Chronic Conditions: Gastroparesis, Chronic Megacolon, Endometriosis, Postural Orthostatic Tachycardia Syndrome (POTS), IBS


Living with chronic illness has shaped nearly every part of my life. For years, my days revolved around hospitals, surgeries, and long stretches of being bedridden. While my peers were learning to drive or going to football games, I was learning to manage my treatments, medications, and the uncertainty of whether I’d make it through another flare. It was isolating at times, but it also gave me a perspective most teenagers don’t have: that health is fragile, and advocacy is essential.
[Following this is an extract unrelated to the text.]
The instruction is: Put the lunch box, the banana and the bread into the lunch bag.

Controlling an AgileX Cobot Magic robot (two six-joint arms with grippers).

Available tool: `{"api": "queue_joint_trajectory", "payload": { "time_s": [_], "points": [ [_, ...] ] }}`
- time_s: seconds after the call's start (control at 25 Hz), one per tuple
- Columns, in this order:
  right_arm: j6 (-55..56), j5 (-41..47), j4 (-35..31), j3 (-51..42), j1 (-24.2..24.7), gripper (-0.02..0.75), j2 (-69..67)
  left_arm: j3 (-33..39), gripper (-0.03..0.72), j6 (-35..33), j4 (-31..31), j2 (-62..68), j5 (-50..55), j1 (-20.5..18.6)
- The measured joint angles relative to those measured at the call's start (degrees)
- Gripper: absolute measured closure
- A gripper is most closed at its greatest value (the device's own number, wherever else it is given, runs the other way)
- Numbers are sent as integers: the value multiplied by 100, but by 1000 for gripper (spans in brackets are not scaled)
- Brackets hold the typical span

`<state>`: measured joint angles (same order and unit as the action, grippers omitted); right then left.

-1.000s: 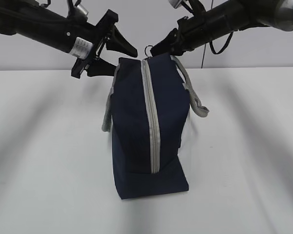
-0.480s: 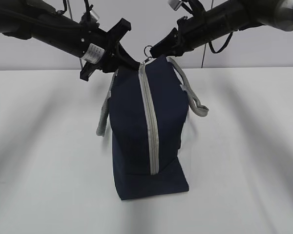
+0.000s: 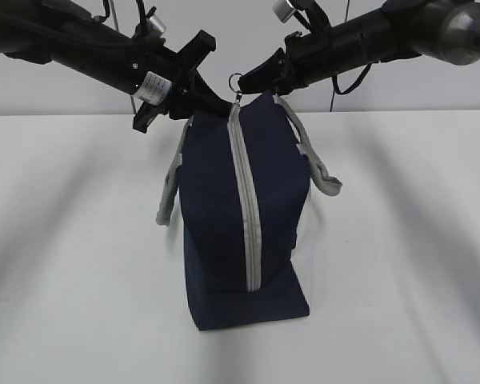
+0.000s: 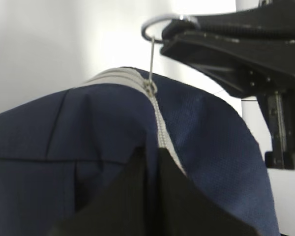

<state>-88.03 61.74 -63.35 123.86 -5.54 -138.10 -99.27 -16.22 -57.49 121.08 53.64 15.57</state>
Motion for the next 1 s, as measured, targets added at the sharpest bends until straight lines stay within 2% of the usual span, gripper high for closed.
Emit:
{"api": "queue_joint_trajectory", "payload": {
  "time_s": [0.4, 0.76, 1.0],
  "points": [
    [56, -222, -6, 0, 0, 754, -59, 0, 679, -370, -211, -111, 99, 11],
    [467, 73, 721, 20, 11, 754, -253, 28, 680, -561, -133, -363, 169, 37],
    [620, 238, 931, 42, 33, 754, -253, 34, 680, -605, -161, -363, 175, 49]
  ]
}}
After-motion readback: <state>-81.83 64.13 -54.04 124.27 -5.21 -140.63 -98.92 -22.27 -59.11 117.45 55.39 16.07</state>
The disease challenged me academically and socially, but it also pushed me to grow into a resilient problem-solver. I learned to study in hospital rooms, to connect with others through empathy, and to fight for myself when I wasn’t being heard. Though my illnesses brought pain and setbacks, it also fueled my passion for advocacy and policy work. It transformed my hardest experiences into a mission to make a difference in the world!
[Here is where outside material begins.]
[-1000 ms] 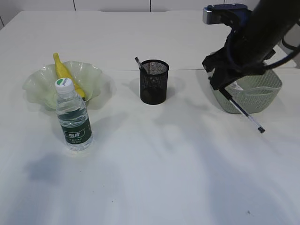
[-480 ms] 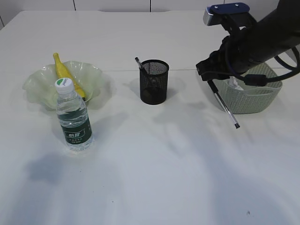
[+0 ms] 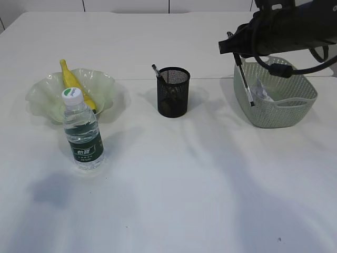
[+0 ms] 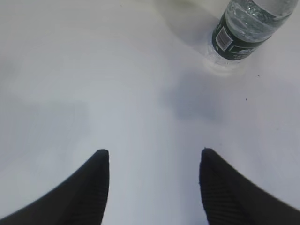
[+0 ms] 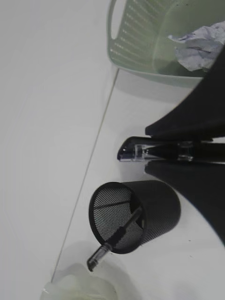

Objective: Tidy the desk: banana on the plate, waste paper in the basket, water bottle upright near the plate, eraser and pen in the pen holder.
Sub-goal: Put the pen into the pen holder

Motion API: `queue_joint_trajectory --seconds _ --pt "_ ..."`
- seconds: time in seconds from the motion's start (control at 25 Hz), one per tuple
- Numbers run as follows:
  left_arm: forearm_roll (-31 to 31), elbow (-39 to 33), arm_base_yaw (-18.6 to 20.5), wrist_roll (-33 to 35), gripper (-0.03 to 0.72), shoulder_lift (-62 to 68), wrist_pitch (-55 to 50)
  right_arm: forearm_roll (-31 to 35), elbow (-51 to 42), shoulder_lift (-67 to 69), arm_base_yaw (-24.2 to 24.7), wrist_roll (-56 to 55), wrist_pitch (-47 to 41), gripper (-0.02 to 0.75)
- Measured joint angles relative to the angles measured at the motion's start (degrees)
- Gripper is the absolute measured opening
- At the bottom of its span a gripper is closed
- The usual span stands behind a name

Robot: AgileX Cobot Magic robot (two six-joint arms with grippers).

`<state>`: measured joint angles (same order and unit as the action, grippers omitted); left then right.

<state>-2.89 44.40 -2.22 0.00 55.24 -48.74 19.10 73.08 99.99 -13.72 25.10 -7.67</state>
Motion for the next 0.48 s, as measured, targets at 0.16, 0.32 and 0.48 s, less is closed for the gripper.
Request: queue_joint_trajectory --seconds 0.16,0.32,0.48 --pt "0.00 0.00 0.00 0.00 0.425 0.00 0.00 0.10 0.00 1.32 -0.61 0.13 4.75 0.065" --pt "0.00 0.00 0.00 0.00 0.425 0.00 0.00 -0.47 0.00 2.39 -1.78 0.12 8.22 0.065" --pt "0.00 0.00 0.00 0.00 0.425 0.00 0.00 -1.58 0.00 3.03 -2.62 0.12 10.66 0.065"
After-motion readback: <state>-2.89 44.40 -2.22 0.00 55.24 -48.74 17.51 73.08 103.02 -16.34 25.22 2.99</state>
I advocate because I know what it feels like to be invisible.

When I was diagnosed with gastroparesis, I quickly learned that the hardest part wasn’t just the pain or the hospital stays, it was not being believed. I was told I was exaggerating. I was told I was “too young to be this sick.” I was dismissed when I spoke up about what I was feeling. That silence nearly destroyed me.

Advocacy became my way of reclaiming a voice that others tried to quiet. At first, it was simply for myself—learning to ask hard questions, push for answers, and refuse to accept neglect. But the more time I spent in waiting rooms and hospital wards, the more I realized how many others felt the same way. I met kids who were too scared to speak up. Parents who felt helpless. Patients who thought their suffering didn’t matter.
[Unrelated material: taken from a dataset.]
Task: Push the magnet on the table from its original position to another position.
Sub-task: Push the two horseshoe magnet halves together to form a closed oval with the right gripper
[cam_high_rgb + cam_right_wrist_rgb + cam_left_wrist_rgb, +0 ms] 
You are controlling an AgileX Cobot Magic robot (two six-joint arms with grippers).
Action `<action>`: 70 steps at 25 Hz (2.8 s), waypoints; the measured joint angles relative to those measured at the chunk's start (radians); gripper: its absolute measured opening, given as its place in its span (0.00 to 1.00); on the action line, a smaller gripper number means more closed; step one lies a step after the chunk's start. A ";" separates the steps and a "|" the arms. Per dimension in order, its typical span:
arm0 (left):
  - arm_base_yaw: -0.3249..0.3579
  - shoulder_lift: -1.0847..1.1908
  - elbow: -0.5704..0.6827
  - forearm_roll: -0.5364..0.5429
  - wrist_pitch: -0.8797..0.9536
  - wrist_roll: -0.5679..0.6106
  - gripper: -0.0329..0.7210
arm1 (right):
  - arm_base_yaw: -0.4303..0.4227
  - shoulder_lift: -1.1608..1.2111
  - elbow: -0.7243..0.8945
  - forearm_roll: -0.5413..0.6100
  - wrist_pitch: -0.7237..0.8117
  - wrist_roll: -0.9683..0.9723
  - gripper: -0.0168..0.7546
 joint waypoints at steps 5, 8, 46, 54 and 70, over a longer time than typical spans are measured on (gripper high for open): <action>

That’s why I advocate. Not just for me, but for the community I’ve found along the way. Advocacy is the bridge between silence and change. For me, it means using my voice so that no one else has to feel as unseen as I once did. It means fighting for dignity, compassion, and justice, even when it’s uncomfortable.

I advocate because stories spark change. And if my story, as heavy as it is, can help even one person feel less alone or push one leader to rethink how they see disability and chronic illness, then every ounce of pain has meaning.